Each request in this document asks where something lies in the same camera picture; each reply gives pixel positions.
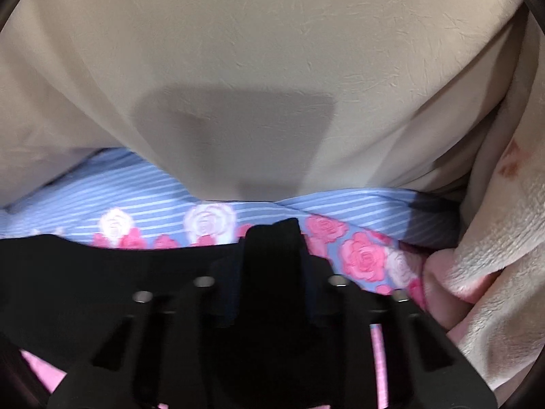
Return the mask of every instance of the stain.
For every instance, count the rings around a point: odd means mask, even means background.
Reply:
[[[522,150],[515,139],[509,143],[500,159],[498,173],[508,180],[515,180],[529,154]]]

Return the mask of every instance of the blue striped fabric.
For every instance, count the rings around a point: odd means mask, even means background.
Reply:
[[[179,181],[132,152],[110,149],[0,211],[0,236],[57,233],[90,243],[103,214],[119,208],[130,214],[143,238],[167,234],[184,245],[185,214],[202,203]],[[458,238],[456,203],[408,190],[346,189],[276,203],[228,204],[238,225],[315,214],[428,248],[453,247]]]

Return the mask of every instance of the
***
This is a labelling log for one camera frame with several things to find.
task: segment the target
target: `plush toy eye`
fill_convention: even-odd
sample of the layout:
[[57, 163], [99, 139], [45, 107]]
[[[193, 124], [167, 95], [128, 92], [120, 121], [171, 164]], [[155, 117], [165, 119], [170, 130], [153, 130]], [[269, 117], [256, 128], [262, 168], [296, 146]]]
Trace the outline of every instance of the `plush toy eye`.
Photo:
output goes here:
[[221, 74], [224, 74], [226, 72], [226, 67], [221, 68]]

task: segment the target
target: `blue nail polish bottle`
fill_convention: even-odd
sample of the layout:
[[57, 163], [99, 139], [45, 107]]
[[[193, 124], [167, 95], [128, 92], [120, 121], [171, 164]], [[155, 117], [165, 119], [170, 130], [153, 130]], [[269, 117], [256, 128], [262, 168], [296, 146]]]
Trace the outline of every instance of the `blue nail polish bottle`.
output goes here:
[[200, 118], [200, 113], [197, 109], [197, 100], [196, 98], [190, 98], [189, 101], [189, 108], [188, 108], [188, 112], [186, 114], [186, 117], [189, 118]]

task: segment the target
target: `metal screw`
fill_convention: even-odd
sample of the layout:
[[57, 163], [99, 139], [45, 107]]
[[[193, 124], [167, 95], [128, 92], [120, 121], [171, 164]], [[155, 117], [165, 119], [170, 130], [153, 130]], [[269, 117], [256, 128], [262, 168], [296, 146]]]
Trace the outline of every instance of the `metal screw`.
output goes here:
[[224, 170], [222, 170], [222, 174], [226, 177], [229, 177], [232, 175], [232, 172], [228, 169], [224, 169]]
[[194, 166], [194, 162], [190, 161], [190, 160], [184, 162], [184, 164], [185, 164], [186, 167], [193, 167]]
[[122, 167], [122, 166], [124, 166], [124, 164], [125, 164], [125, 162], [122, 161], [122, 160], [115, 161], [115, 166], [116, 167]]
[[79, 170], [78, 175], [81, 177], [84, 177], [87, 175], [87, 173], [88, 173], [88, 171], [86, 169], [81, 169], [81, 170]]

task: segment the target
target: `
***
#### What the exercise asks:
Reproduce every line above that contains the string "plush".

#### Answer to this exercise:
target: `plush toy eye`
Trace the outline of every instance of the `plush toy eye`.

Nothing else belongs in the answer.